Des OFNI, objets filmiques non identifiés (selon les termes du réalisateur suisse Olivier Zuchuat), il y en a eu beaucoup au cours du festival. Et Djourou, une corde à ton cou en est assurément un. En tout cas, c’est un réquisitoire sans appel contre ce qu’il faut bien appeler par son nom, à savoir un crime économique organisé : la dette du Mali. Très stylisé dans sa partie tournée en France ou en Suisse (images floues, saccadées, impressionnistes), le film de Zuchuat se fait plus pédagogue au Mali, mais avec une nécessaire distance apportée par une voix off mi- Candide, mi-ironique. « Je suis né dans un pays qui accueille plus facilement l’argent des étrangers que les étrangers eux-mêmes, » raconte-t-il, avant d’aborder cette dette qui se nourrit d’elle- même, cette “dette au carré”.
Le Festival a aussi rendu hommage à Paul Vecchiali, 74 ans et éternel franc-tireur du cinéma français. Paul Vecchiali fait partie de ces cinéastes que tout le monde connaît mais dont bien peu ont vu les films. Rosa la rose, fille publique, Corps et à coeur, Encore, ou le tout dernier, A vot’bon coeur, ont été ainsi projetés au festival, ce dernier entraînant le public dans un débat-marathon qui s’est achevé à une heure du matin. « Mes films sont extrêmes, pas moi. Je veux que le spectateur sorte de lui-même, qu’il aime ou qu’il déteste, mais surtout qu’il ne reste pas indifférent. L’artiste est celui qui rend sensible aux autres ce qui n’est sensible qu’à lui-même. Le cinéma est une industrie avant d’être un commerce ou un art. Et dans l’industrie, il y a des chercheurs. J’en suis un. »
Nuit italienne et buffet indien
La soirée indienne du festival d’automne
fait toujours recette, c’est le cas
de le dire : une fois de plus, la salle 1 était pleine pour quatre heures de grand
spectacle, avec au milieu une demiheure
de buffet indien préparé et offert
par l’épicerie aixoise Pondichéry.
Installé à la droite de la scène, une grande
table propose beignets au boeuf et
aux légumes, gâteaux sucrés et thé au
lait à l’assistance qui a quitté ses fauteuils
et qui passe devant l’écran, sous
les lumières bleues. Exactement comme
dans le film, Swades, où une projection
en plein air est interrompue par
une panne d’électricité et se transforme
en fête de quartier. Car contrairement
à la caricature du film dit bolliwoodien,
Swades délivre un message social
plutôt audacieux, accusant le système
de castes et la dévalorisation des femmes
de maintenir l’Inde dans le sous-développement.
Le film d’Ashutosh
Gowariker ne manque bien sûr pas de
passages chantés et de morceaux de
bravoure, notamment l’installation
d’une turbine sur un ruisseau de montagne
pour fournir une alimentation
électrique autonome au village.
Le choix de la jeunesse
Le jury jeunes a encore une fois animé
la soirée de clôture. On sent l’influence
de l’atelier théâtre du service
jeunesse (dont sont issus certains jurés)

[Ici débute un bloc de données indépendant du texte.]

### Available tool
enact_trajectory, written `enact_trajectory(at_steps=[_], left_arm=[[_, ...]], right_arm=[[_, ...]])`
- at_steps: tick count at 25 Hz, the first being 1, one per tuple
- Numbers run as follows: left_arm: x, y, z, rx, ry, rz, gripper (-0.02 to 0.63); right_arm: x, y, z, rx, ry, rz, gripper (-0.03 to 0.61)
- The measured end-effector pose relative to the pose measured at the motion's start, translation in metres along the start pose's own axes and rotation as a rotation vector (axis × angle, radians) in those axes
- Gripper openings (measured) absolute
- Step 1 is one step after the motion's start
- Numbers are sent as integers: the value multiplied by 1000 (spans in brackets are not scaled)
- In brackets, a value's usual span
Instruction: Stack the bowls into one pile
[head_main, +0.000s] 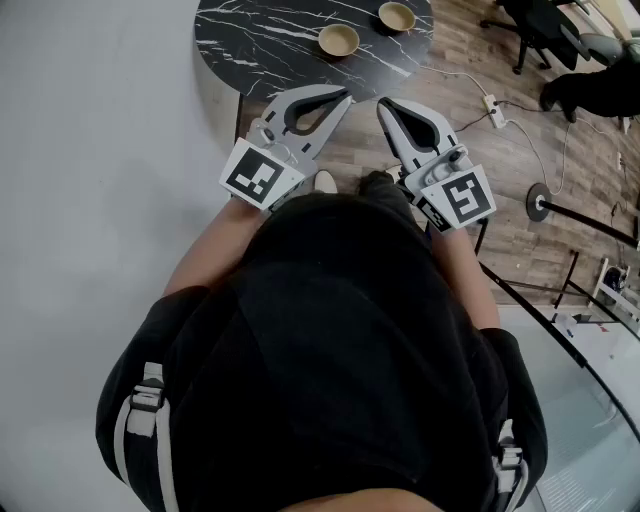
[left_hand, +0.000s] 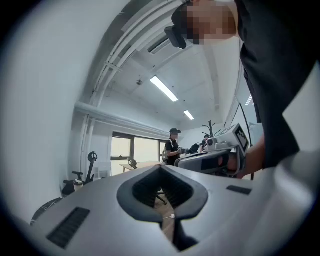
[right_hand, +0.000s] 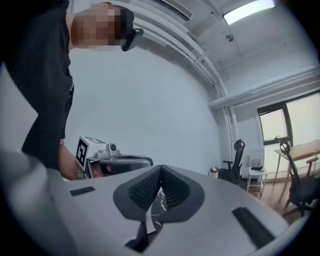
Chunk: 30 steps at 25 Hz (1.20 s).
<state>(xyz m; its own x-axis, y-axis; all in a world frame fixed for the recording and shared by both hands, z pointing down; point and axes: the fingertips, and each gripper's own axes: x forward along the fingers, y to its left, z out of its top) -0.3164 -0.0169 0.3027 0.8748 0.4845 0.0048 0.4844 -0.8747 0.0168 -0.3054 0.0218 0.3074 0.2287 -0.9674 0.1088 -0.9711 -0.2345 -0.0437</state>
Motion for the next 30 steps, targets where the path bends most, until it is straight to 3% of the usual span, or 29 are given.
enact_trajectory(at_steps=[18, 30], left_arm=[[3, -9, 1, -20, -17, -25, 5], [66, -19, 2, 11, 0, -6, 5]], right_arm=[[-13, 5, 1, 7, 24, -34, 3], [-31, -50, -7, 45, -14, 11, 3]])
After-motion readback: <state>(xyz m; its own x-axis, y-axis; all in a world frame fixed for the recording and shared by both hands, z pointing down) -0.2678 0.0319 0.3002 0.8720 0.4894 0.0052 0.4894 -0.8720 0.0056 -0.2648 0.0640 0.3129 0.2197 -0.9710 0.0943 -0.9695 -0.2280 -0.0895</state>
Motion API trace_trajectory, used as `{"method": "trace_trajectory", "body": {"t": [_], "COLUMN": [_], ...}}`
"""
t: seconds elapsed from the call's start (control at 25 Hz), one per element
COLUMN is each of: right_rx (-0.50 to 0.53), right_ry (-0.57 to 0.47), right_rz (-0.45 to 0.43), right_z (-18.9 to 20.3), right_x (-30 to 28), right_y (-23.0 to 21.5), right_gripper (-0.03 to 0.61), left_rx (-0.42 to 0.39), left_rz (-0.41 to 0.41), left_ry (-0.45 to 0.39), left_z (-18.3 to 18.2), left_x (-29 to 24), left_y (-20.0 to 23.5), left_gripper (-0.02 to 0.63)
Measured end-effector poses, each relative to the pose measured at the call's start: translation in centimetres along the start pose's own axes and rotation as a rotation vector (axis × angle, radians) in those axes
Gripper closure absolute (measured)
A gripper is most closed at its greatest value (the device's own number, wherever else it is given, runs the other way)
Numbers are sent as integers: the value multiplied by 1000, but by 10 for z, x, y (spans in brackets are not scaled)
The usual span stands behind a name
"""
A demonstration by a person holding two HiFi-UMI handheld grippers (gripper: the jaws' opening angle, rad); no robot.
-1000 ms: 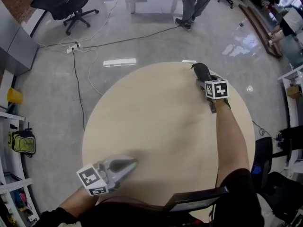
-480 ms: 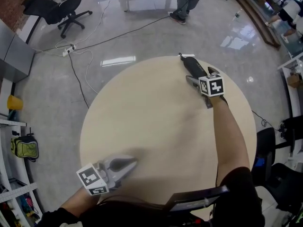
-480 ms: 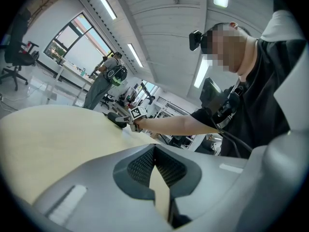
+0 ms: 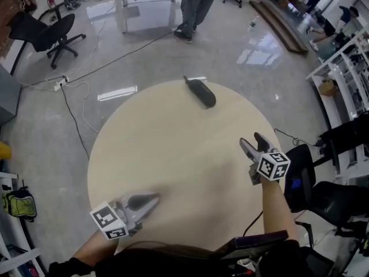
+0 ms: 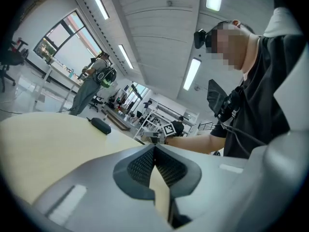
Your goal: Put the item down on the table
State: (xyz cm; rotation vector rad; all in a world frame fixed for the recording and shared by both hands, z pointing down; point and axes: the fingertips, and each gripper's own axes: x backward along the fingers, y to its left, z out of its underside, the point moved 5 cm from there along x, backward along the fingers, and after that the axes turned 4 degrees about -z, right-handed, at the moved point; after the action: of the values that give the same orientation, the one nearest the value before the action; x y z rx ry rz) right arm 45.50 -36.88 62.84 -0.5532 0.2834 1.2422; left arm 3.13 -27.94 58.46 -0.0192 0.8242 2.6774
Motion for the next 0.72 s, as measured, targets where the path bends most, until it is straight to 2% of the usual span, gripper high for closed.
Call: {"method": "trace_trajectory", "body": {"t": [0.2, 0.44, 0.72], "right_rx": [-85, -91, -152], "right_ry": [-89, -232, -377], "right_rz": [87, 161, 335], "right_z": [13, 11, 51], "right_x": [139, 269, 434], "right_y": [31, 89, 140], "right_gripper": [371, 546, 563], "left_rx": [-31, -82, -165], "left_rz": [109, 230, 420], "left_ry": [-17, 4, 57], "left_z": [-20, -33, -31], "left_x": [0, -15, -27], "left_y": [-34, -91, -185], "left_gripper": [617, 617, 617]}}
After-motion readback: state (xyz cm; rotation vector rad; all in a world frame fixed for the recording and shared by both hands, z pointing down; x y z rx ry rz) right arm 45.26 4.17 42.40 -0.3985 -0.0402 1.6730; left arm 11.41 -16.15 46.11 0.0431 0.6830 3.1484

: pour la proclamation des délibérations,
les neufs jurés sont assis en
cercle au pied de l’écran blanc, lumières
éteintes. « Le cinéma fut pour
nous une belle lumière dans le noir, »
conclurent-ils après avoir choisi Gémeaux,
le film argentin d’Albertina
Carri.
« Il est vite arrivé en tête au moment
du choix, explique Loris, même si ça
a été serré. » Âgés de 17 à 24 ans, les
membres du jury ne se connaissaient
pas pour la plupart avant le festival.
« Combien de films on a vu ? Je ne sais
pas, trente ou trente-cinq, je dirais, »
se souvient Matthieu. Pour Ludmile,
« le festival, ça nous apporte beaucoup,
c’est un enrichissement personnel. »
Et maintenant ? « Il ne reste plus qu’à
devenir jury jeunes au festival de Cannes
! » plaisante Romain. Encore faudrait-
il qu’un tel jury existe sur la
Croisette...
Le prix du public est allé au documentaire de la photographe américaine Zana Briski, Camera Kids, qui raconte son expérience avec une bande d’enfants de Calcutta à qui elle a appris la prise de vues. Côté courts-métrages, le public a choisi L’entretien, de Samuel Jacquemin, et Le baiser, de Stefan Le Lay. Le jury a pour sa part accordé un prix à El sonador, d’Oskar Santos, et une mention spéciale à Lunolin, le petit naturaliste de Cecilia Marreiros Murum. Enfin, les enfants ont aimé Kié la petite peste d’Isao Takahata et Le secret de Moby Dick de Jannick Hastrup.